Delivering immeasurable volumes of snark about movies and anything else that pops into my head
Tuesday, June 28, 2011
Review: "Transformers: Dark of the Moon"
The third go-round with the killer robots from outer space gets points for coherence -- at least when it comes to individual scenes, if not the story as a whole.
My biggest beef with the first two "Transformers" movies was that they were slick, soulless pieces of entertainment built around special effects that just weren't very special. The heroic Autobots, who can transform into mechanized sentient beings into trucks and sports cars and such, just weren't visually distinctive.
Other than stalwart leader Optimus Prime (voice by Peter Cullen) and Bumblebee, who's a bright yellow sports car in his disguised form, I could never really even tell them apart.
Things got worse whenever they went into battle with the Decepticons, their enemy cousins. Director Michael Bay and an army of CG animators churned out one confusing action scene after another, with the Transformers changing forms while flipping each other around like WWE wrestlers with chunks of metal flying off constantly.
With little for the eye to track, the audience couldn't tell where one robot ended and another began. At the risk of quoting myself, I wrote that experiencing these movies was "like watching piles of welded metal scrap caught in a Kansas twister."
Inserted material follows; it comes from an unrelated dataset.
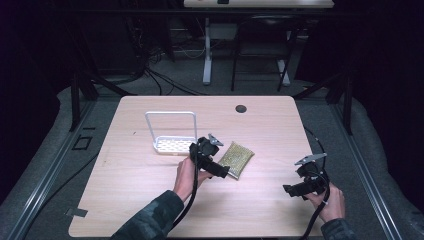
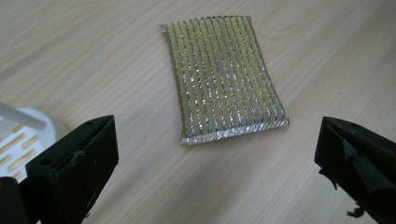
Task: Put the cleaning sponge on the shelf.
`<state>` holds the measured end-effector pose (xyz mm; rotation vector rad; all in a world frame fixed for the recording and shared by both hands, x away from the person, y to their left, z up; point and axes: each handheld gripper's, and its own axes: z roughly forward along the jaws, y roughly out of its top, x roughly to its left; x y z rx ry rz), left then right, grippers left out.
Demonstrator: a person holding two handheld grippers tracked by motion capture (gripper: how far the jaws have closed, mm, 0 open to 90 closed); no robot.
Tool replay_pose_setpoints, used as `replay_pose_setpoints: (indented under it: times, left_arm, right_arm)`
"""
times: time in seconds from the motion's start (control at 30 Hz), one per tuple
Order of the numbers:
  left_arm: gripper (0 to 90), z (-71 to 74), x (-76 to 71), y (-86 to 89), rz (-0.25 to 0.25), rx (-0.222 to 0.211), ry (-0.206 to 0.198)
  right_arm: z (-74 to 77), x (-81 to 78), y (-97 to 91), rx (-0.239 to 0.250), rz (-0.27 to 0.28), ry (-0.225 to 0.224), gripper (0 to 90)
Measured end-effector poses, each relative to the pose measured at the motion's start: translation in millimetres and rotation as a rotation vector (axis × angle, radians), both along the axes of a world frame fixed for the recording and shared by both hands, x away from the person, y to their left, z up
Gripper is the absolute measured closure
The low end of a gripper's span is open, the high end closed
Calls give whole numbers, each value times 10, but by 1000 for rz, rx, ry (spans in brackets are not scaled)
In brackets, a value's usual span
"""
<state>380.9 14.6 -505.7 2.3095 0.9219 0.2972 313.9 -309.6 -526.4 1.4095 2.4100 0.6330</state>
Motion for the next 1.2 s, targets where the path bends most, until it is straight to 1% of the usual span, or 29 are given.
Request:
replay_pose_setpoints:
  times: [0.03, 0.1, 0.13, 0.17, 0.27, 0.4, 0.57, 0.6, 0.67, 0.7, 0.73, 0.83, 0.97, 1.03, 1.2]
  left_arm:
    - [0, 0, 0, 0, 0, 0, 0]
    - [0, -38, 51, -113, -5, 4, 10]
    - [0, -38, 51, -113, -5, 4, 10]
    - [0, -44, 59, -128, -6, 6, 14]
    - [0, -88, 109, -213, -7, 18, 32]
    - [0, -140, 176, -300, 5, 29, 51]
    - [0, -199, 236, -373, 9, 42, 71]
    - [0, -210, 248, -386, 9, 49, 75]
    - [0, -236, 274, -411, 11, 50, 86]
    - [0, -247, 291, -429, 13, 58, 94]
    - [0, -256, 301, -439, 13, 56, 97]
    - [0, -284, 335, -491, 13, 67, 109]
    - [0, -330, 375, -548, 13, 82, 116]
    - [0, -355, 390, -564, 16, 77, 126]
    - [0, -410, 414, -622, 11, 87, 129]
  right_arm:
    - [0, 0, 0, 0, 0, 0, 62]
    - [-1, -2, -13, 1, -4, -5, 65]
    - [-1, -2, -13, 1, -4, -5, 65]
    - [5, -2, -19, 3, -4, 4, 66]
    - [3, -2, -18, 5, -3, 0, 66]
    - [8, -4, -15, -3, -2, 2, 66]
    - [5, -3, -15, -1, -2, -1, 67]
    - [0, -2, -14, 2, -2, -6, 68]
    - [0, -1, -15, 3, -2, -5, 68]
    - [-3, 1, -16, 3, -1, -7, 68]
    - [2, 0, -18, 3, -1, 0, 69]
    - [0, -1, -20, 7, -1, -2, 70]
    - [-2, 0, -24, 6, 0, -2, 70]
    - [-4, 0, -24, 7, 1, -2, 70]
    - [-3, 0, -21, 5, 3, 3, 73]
Bay and the gang must have heard the clamor, because the action sequences are greatly improved in "Transformers: Dark of the Moon." They are relatively straightforward and coherent, and even manage to occasionally be viscerally affecting.
The plot, though, is a hot mess of seemingly endless exposition, double crosses, people running hither and fro without much reason, and a lot of unnecessary humans.
Shia LaBeouf reprises his role as Sam Witwicky, the hapless kid who is accurately dubbed "an alien bad news magnet." Whenever something is up with the Autobots and Decepticons, Sam is bound to be in the middle of it.
Having helped save the world twice, Sam is now out of college and can't find a job. His previous incongruously hot girlfriend (Megan Fox) has been replaced by another, Carly (Rosie Huntington-Whiteley), an English lass with thing for puppy-eyed losers like Sam. I did enjoy the barbed jokes aimed at Fox, who famously exited the franchise after saying some less-than-kind things about Bay & Co.
"She was mean," one of the smaller, impish Autobots quips.
The latest Decepticon scheme again features head baddie Megatron (Hugo Weaving) conspiring to defeat the humans and their Autobot allies using some new cosmic thingamajig. This time it's some pillars that were stowed away on a spaceship called The Ark when the Autobots were in their final days of losing the war against their enemies.
This ship crash-landed on the moon in 1961, and in an interminably long prologue sequence, we learn that the entire Apollo moon missions were undertaken for the sole purpose of exploring the wreckage.
They key to the magic pillars is Sentinel Prime, the long-lost Autobot leader who is resurrected by Optimus. Sentinel is voiced by Leonard Nimoy, who brings a new meaning to his familiar trope as Spock about the needs of the many outweighing the needs of the few.
A whole lot of new human characters are introduced, without much purpose that I can see. Frances McDormand is a coldly calculating defense honcho; John Malkovich is a flaky CEO who gives Sam a job; Patrick Dempsey turns up as a rich guy whose sneer leaves no doubt about his loyalties in the coming conflict.
"Transformers: Dark of the Moon" is still cinematic empty calories, but it is marginally better than its predecessors, if only because the actions scenes have a semblance of sense.